Agreement must be reached on the introduction of new resourcing to General Practice to allow for:
- Operation of any proposed integrated care pathways;
- Direct resourcing to General Practice to allow the funding of any new work and to attract & retain new entrants to General Practice;
- Capital development funding within existing practices to allow for enhancement of service provision;
- Access as specialist practitioners to appropriate imaging and diagnostic pathways.
While in principle the IMO supports the concept of Chronic Disease Management in General Practice, in practical terms this is a key issue for a new GP Contract. To implement new structures in advance of negotiations on a new GP Contract is putting the cart before the horse.
As an Organisation we have concerns that new work practices and associated protocols will be put in place without negotiations and provision of adequate resources. It would be assumed that these practices and protocols could become accepted part of GP work.
I would draw member’s attention to an ESRI advisory report to the government submitted prior to the under 6's negotiations.
This report states that no additional fees should be negotiated for what is already considered to be part of “the normal course of practice by a qualified GP in treating a patient”. The report further advised Government to consider the evidence as to whether the service is already being provided under the capitation system and if not why not.
The ESRI were of the view that additional services, not currently provided for under the contract, could be delivered through improved protocols, practice notes or through changes to GP education and training, as alternatives to a new fee for additional services.

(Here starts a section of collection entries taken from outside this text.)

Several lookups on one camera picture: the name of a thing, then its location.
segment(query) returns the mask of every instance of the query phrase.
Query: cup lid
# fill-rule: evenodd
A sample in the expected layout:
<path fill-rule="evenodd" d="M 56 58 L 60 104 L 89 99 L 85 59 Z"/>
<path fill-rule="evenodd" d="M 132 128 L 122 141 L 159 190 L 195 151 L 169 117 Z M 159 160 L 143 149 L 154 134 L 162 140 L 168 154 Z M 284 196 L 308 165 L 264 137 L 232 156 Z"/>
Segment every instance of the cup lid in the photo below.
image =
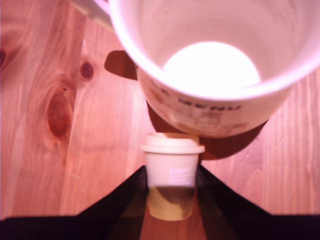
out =
<path fill-rule="evenodd" d="M 199 145 L 199 137 L 184 133 L 156 132 L 149 133 L 141 149 L 149 153 L 161 154 L 200 154 L 205 151 Z"/>

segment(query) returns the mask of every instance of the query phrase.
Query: cup label
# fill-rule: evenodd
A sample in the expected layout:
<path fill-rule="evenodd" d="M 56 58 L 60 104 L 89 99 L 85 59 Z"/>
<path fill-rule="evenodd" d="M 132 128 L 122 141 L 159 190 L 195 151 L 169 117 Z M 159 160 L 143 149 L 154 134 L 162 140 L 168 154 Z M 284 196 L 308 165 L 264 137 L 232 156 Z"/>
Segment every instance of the cup label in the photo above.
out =
<path fill-rule="evenodd" d="M 169 184 L 174 186 L 192 186 L 195 176 L 191 172 L 191 167 L 169 168 Z"/>

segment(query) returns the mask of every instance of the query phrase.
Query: white mug
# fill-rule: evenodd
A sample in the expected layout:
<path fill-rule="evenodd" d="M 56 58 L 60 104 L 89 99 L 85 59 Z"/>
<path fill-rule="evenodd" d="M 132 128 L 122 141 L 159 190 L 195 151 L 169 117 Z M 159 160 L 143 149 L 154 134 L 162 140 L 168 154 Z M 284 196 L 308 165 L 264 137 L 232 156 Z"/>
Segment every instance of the white mug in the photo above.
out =
<path fill-rule="evenodd" d="M 320 65 L 319 0 L 69 1 L 114 29 L 139 66 L 147 102 L 189 134 L 223 138 L 259 126 L 292 85 Z M 168 76 L 163 66 L 172 55 L 205 41 L 242 50 L 258 68 L 261 82 L 224 90 L 195 84 L 190 89 Z"/>

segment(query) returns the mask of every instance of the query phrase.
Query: coffee cup
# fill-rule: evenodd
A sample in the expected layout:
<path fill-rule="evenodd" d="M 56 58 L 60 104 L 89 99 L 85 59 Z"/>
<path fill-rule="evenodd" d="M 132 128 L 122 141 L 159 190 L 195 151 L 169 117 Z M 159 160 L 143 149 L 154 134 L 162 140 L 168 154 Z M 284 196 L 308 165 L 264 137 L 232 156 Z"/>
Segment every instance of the coffee cup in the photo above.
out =
<path fill-rule="evenodd" d="M 151 133 L 141 145 L 145 151 L 150 215 L 179 221 L 192 215 L 199 138 L 182 133 Z"/>
<path fill-rule="evenodd" d="M 259 126 L 285 101 L 292 86 L 320 64 L 319 0 L 70 1 L 114 30 L 139 67 L 137 78 L 149 105 L 189 134 L 222 138 Z M 206 42 L 243 52 L 258 80 L 248 81 L 249 72 L 238 73 L 236 64 L 228 68 L 234 58 L 223 54 L 219 58 L 226 62 L 224 73 L 237 74 L 203 80 L 200 70 L 189 74 L 193 66 L 182 62 L 177 65 L 180 72 L 172 68 L 177 74 L 166 71 L 166 63 L 180 50 Z M 200 66 L 208 62 L 193 56 L 185 60 Z M 213 61 L 207 69 L 218 72 L 219 64 Z"/>

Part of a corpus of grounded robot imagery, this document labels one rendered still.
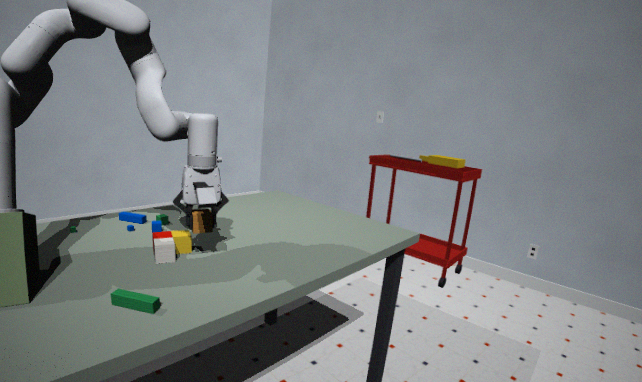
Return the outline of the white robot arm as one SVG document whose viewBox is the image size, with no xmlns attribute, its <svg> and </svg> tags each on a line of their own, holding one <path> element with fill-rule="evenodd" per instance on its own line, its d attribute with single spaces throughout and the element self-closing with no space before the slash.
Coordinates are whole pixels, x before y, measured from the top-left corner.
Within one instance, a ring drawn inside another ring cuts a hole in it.
<svg viewBox="0 0 642 382">
<path fill-rule="evenodd" d="M 213 167 L 222 162 L 217 155 L 216 115 L 171 113 L 161 88 L 166 69 L 150 38 L 147 14 L 126 0 L 67 0 L 67 6 L 69 10 L 48 10 L 35 17 L 1 57 L 10 81 L 0 78 L 0 213 L 24 212 L 16 205 L 15 128 L 50 90 L 53 72 L 48 62 L 67 41 L 97 38 L 106 27 L 115 31 L 150 133 L 164 142 L 188 139 L 189 166 Z"/>
</svg>

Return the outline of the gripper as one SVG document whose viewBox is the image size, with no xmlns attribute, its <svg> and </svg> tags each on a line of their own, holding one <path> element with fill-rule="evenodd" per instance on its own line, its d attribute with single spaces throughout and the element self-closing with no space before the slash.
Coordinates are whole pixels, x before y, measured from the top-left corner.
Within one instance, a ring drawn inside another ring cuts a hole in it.
<svg viewBox="0 0 642 382">
<path fill-rule="evenodd" d="M 189 166 L 188 164 L 184 166 L 181 192 L 173 200 L 173 204 L 180 208 L 186 214 L 186 226 L 188 226 L 190 230 L 193 229 L 193 217 L 191 211 L 193 205 L 197 205 L 195 195 L 196 188 L 193 185 L 193 182 L 205 182 L 209 186 L 214 186 L 217 201 L 216 206 L 214 208 L 211 208 L 214 228 L 214 224 L 216 224 L 216 214 L 226 203 L 229 202 L 228 198 L 221 191 L 219 167 L 195 167 Z M 187 204 L 186 207 L 182 203 L 180 203 L 181 199 L 185 204 Z"/>
</svg>

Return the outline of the red cube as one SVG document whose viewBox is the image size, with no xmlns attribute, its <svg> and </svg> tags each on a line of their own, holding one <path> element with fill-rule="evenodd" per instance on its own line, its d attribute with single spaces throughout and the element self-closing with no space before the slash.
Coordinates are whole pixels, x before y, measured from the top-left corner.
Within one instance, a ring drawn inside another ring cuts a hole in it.
<svg viewBox="0 0 642 382">
<path fill-rule="evenodd" d="M 166 232 L 152 232 L 153 234 L 153 245 L 154 245 L 154 239 L 157 238 L 170 238 L 172 237 L 171 231 L 166 231 Z"/>
</svg>

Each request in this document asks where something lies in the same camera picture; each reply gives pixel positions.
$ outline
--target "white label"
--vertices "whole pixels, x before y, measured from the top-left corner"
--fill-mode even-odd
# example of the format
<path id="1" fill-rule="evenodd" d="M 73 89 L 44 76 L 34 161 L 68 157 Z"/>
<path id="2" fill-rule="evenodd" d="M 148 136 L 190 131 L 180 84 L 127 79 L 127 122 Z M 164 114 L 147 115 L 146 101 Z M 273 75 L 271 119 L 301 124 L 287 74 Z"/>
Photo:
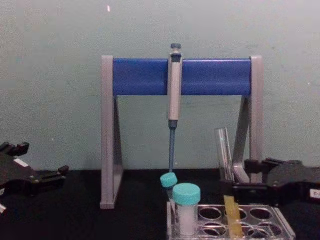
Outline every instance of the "white label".
<path id="1" fill-rule="evenodd" d="M 320 189 L 310 189 L 310 197 L 320 199 Z"/>
<path id="2" fill-rule="evenodd" d="M 22 167 L 28 167 L 29 166 L 28 164 L 26 164 L 24 161 L 22 161 L 19 158 L 16 158 L 13 161 L 15 161 L 17 164 L 20 164 Z"/>

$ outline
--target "gray stand frame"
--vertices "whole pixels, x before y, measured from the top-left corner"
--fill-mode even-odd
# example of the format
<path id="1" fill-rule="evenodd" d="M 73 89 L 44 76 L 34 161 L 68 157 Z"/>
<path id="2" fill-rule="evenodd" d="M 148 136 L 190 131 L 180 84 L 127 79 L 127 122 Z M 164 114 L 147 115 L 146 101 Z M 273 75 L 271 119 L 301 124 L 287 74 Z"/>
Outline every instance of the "gray stand frame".
<path id="1" fill-rule="evenodd" d="M 250 158 L 261 161 L 264 142 L 264 66 L 261 56 L 251 56 L 251 94 L 242 96 L 233 150 L 233 168 L 239 182 L 250 179 L 243 168 L 249 128 Z M 117 97 L 113 96 L 113 56 L 101 57 L 101 209 L 113 209 L 123 175 Z M 261 182 L 253 174 L 251 182 Z"/>

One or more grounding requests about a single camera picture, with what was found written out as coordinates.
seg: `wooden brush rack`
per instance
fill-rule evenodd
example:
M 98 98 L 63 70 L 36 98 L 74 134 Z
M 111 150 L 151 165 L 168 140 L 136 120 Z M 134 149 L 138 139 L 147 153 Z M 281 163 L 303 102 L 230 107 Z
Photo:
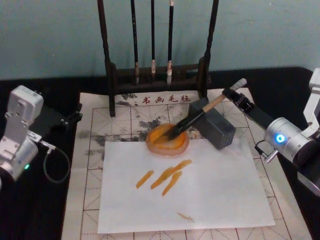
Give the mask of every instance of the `wooden brush rack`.
M 189 65 L 173 65 L 171 84 L 167 84 L 167 66 L 156 67 L 155 74 L 152 74 L 151 67 L 143 67 L 138 69 L 139 83 L 136 83 L 137 69 L 117 69 L 116 65 L 110 60 L 108 34 L 105 17 L 105 9 L 103 0 L 97 0 L 98 13 L 100 21 L 100 30 L 104 51 L 104 65 L 106 71 L 106 80 L 108 84 L 109 111 L 110 116 L 114 117 L 115 112 L 115 95 L 121 93 L 144 93 L 161 92 L 161 91 L 186 91 L 197 90 L 200 98 L 207 97 L 207 85 L 209 78 L 209 64 L 211 59 L 211 45 L 216 25 L 219 0 L 214 0 L 212 4 L 209 34 L 206 43 L 204 56 L 199 59 L 196 64 Z M 133 26 L 135 26 L 134 1 L 131 0 L 131 11 Z M 134 44 L 137 44 L 135 37 L 135 28 L 133 28 Z M 196 77 L 188 77 L 188 71 L 197 70 Z

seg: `wooden brush handle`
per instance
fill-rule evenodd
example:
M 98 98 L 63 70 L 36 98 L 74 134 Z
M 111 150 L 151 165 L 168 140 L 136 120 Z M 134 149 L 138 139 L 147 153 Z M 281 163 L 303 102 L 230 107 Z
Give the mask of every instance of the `wooden brush handle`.
M 231 90 L 238 90 L 239 88 L 242 88 L 244 85 L 247 84 L 247 80 L 244 78 L 241 78 L 239 81 L 237 81 L 234 85 L 232 85 L 230 87 Z M 202 110 L 207 113 L 208 111 L 210 111 L 212 108 L 214 108 L 216 105 L 218 105 L 219 103 L 221 103 L 224 99 L 226 98 L 225 95 L 221 94 L 219 95 L 216 99 L 214 99 L 213 101 L 209 102 L 207 105 L 205 105 Z
M 215 100 L 209 102 L 207 105 L 205 105 L 202 110 L 207 113 L 208 111 L 210 111 L 212 108 L 215 107 L 215 105 L 218 105 L 219 103 L 221 103 L 224 99 L 226 98 L 225 95 L 221 94 L 219 95 Z

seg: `calligraphy practice mat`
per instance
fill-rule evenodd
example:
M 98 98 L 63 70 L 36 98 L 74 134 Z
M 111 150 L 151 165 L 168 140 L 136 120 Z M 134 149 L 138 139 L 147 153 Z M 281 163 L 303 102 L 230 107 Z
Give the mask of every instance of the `calligraphy practice mat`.
M 222 89 L 208 90 L 209 100 L 212 101 L 221 92 Z M 237 92 L 243 93 L 252 101 L 247 88 L 241 88 Z M 63 240 L 311 240 L 279 160 L 275 158 L 270 164 L 265 164 L 254 149 L 255 143 L 264 138 L 264 130 L 246 118 L 227 99 L 215 109 L 236 127 L 235 137 L 248 142 L 275 225 L 98 233 L 105 142 L 143 142 L 150 129 L 159 124 L 175 124 L 186 117 L 189 103 L 198 99 L 197 91 L 117 95 L 115 117 L 110 117 L 108 96 L 81 93 L 83 117 L 77 124 L 74 142 Z M 193 127 L 187 133 L 191 139 L 203 138 Z M 263 143 L 261 147 L 267 153 L 272 151 L 272 148 Z

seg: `calligraphy brush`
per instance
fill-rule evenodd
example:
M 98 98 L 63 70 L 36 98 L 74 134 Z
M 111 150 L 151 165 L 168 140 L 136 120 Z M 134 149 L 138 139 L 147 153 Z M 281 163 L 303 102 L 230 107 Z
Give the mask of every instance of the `calligraphy brush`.
M 230 89 L 236 91 L 239 88 L 242 88 L 246 84 L 247 84 L 247 80 L 242 78 L 239 81 L 237 81 L 233 86 L 231 86 Z M 203 108 L 201 108 L 200 110 L 196 111 L 195 113 L 187 116 L 186 118 L 182 119 L 175 126 L 171 127 L 164 134 L 159 136 L 154 141 L 154 144 L 163 144 L 165 142 L 168 142 L 168 141 L 171 141 L 171 140 L 177 138 L 180 134 L 182 134 L 184 131 L 186 131 L 188 128 L 190 128 L 193 124 L 195 124 L 196 121 L 198 121 L 201 116 L 203 116 L 205 113 L 210 111 L 217 104 L 221 103 L 225 98 L 226 98 L 225 95 L 223 95 L 223 94 L 219 95 L 216 99 L 209 102 Z
M 133 44 L 134 44 L 135 84 L 138 85 L 139 84 L 139 63 L 138 63 L 138 40 L 137 40 L 135 0 L 131 0 L 131 15 L 132 15 L 132 30 L 133 30 Z
M 169 7 L 169 39 L 168 39 L 168 66 L 166 70 L 167 78 L 166 83 L 168 85 L 171 84 L 172 80 L 172 30 L 174 23 L 174 0 L 170 0 Z
M 151 0 L 151 44 L 152 44 L 152 78 L 156 74 L 156 58 L 155 58 L 155 0 Z

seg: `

Additionally, as our members are aware the GMS contract covers “all proper and necessary treatment of a kind usually undertaken by a general practitioner.” Given the vagueness of this definition, one interpretation of the contract is that work assumed by GPs generally could be said to become incorporated into the GMS contract. It is of course a matter for all GP’s to decide individually whether they wish to engage with these programmes but as your representative body the IMO must advise you as to the extent of your contractual obligations and that the work referred to in the attached letters is not currently contracted or resourced and does not currently form part of the GMS Contract.
GPs have been to the fore in adapting their practices so as to deliver better services to patients but unfortunately that has come at a price. With the cutbacks imposed under FEMPI and increasing pressures to deliver services General Practice cannot keep on absorbing more and more work without resources.
It is of course a matter for all GPs to decide individually whether they wish to engage with these programmes but as your representative body the IMO is entitled to advise you that the work is not currently contracted or resourced.